This exercise calls for copying every line below that holds the word "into".

Extracted material START

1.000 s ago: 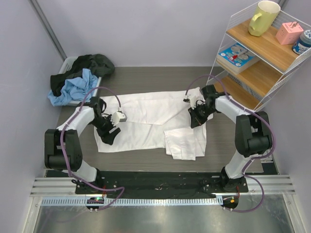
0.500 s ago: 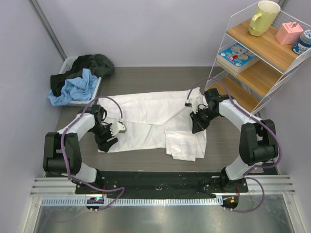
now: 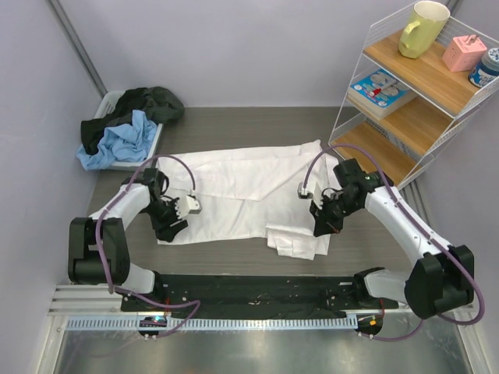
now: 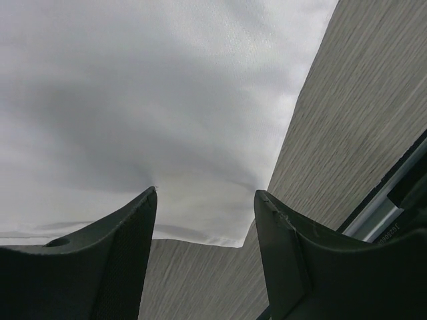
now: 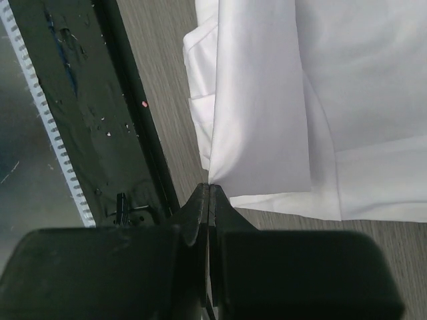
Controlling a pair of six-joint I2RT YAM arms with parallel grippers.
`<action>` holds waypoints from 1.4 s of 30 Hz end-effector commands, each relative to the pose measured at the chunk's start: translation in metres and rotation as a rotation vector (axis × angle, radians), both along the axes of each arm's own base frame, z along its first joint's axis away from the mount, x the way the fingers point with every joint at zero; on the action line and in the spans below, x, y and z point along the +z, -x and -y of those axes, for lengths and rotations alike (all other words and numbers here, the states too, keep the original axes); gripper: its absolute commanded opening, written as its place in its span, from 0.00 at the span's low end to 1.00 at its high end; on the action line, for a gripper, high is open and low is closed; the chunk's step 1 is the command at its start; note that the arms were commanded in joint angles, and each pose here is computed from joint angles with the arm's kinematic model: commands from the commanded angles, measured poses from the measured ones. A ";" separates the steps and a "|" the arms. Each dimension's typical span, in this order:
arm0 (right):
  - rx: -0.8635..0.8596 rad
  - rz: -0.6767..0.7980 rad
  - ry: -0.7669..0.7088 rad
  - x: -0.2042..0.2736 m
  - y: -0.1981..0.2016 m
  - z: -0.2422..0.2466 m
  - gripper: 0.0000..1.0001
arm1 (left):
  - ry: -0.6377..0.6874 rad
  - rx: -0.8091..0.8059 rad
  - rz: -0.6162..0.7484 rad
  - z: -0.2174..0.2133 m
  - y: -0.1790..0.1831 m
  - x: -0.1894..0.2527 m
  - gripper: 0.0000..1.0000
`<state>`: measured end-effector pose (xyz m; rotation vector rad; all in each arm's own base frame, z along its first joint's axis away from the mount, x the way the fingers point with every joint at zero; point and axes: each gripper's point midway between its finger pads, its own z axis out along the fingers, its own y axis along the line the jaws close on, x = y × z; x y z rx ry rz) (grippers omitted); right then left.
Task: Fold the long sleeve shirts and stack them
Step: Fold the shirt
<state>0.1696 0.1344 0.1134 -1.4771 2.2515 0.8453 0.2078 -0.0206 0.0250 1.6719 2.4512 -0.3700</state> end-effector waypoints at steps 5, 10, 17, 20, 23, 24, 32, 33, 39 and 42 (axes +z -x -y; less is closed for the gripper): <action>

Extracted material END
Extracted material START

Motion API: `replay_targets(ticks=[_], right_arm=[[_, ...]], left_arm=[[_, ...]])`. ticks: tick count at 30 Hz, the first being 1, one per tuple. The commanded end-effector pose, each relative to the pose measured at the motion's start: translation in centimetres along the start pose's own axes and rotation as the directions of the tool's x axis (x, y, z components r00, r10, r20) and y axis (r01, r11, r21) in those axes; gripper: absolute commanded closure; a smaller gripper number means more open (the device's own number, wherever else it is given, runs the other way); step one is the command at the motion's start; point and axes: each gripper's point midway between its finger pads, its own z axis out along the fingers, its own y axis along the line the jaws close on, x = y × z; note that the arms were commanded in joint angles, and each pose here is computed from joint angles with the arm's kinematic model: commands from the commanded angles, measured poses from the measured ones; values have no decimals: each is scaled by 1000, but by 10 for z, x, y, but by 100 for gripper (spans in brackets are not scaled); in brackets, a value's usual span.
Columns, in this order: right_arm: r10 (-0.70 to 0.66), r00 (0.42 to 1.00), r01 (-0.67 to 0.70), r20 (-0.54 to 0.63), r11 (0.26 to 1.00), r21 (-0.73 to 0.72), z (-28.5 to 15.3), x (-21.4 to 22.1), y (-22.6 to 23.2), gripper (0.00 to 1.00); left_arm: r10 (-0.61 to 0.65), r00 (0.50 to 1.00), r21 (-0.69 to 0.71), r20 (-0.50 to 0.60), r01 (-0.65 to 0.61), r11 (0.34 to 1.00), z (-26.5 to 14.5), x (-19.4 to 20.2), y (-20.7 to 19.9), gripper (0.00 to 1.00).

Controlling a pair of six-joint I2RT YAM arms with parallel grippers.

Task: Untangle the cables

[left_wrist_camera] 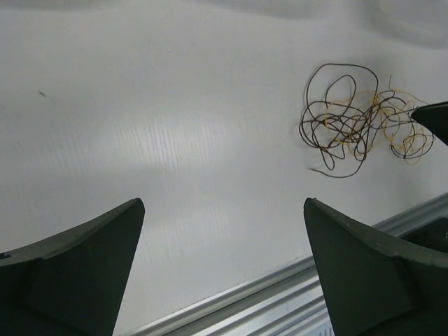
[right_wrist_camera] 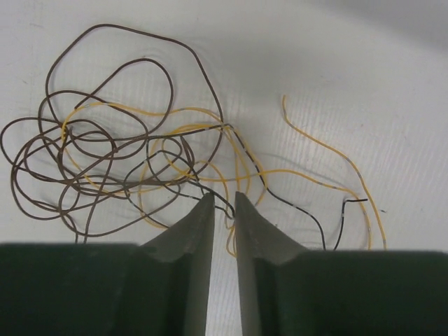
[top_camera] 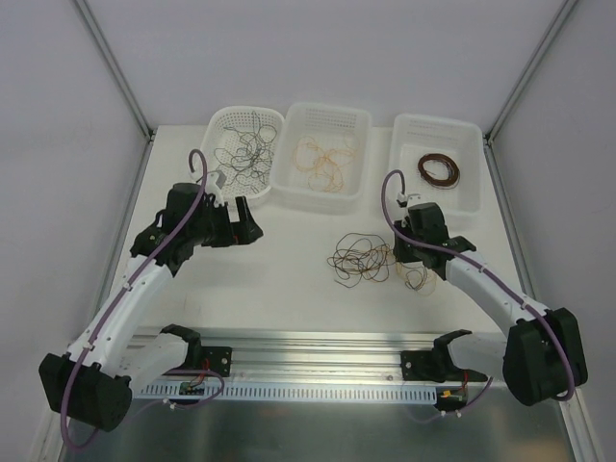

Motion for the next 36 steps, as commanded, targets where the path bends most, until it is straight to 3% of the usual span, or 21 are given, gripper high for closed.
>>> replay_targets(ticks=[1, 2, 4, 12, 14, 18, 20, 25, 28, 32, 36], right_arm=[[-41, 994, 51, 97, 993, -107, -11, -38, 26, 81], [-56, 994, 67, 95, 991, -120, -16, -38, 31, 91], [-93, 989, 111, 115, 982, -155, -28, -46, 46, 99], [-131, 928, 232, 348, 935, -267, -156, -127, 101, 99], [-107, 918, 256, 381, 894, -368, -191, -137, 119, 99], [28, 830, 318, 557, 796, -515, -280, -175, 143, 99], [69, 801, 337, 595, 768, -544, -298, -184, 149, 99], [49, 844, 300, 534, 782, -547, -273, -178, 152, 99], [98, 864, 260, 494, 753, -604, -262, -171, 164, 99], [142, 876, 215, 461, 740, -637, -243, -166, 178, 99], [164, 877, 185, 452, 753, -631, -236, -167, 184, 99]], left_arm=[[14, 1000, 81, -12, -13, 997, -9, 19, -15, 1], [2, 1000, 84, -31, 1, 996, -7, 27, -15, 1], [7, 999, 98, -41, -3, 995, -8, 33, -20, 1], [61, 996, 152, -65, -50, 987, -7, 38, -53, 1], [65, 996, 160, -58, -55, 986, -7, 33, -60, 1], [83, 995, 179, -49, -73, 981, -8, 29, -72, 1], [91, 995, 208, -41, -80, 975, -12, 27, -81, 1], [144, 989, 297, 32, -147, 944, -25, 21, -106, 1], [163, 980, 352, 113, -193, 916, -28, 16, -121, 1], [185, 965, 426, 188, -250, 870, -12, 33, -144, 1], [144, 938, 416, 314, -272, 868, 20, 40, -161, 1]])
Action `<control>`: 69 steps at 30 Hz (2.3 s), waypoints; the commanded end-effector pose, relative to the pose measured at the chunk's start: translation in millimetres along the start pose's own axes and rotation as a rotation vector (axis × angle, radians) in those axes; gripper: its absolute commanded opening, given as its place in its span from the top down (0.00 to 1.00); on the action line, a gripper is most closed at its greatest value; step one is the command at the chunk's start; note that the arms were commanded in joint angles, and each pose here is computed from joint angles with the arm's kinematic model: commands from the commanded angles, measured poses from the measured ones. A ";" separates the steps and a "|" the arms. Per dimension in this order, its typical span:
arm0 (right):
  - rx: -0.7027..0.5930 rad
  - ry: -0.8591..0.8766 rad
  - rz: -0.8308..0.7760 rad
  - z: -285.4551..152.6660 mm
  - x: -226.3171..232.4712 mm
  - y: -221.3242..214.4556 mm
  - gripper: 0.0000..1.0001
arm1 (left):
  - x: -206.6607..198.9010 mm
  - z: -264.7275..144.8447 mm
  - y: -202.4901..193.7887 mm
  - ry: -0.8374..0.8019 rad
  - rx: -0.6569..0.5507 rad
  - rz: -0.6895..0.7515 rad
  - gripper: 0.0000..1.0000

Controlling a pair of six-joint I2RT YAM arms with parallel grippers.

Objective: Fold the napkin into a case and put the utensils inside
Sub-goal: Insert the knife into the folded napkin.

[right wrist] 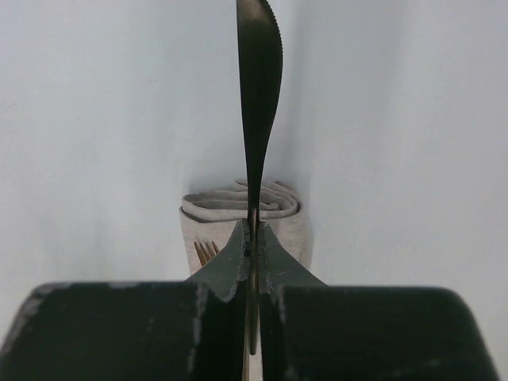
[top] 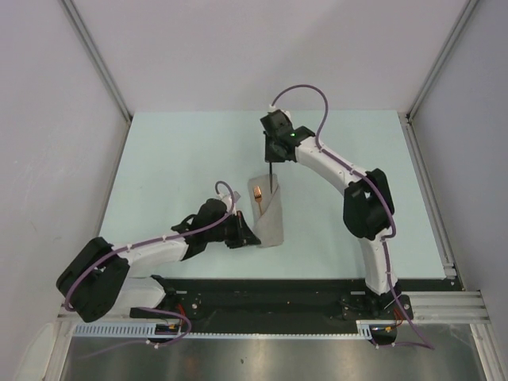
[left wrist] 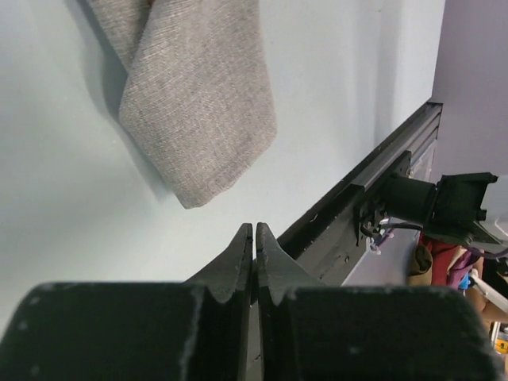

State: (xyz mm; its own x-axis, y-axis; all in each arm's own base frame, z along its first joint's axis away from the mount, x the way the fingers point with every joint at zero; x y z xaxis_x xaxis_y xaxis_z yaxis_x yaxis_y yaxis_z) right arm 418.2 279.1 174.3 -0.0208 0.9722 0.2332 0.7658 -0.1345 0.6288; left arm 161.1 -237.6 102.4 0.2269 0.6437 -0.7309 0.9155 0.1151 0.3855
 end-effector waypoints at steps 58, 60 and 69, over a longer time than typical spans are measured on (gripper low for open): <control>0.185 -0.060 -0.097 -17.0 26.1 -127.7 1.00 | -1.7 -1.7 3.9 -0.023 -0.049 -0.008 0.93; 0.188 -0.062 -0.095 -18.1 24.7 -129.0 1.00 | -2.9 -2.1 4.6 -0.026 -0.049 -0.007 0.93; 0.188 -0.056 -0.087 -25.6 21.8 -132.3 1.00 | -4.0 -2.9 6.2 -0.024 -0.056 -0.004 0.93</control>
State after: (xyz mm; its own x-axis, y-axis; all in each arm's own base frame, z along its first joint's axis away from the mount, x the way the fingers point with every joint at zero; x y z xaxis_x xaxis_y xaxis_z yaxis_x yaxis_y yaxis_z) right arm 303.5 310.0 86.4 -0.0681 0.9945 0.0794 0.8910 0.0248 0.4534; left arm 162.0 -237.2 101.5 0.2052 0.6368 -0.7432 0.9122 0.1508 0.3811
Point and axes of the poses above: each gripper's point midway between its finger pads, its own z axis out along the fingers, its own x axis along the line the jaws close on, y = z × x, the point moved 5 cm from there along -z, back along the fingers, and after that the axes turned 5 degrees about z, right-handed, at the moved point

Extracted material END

#### Solution for this problem:
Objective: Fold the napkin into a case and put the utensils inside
Sub-goal: Insert the knife into the folded napkin.

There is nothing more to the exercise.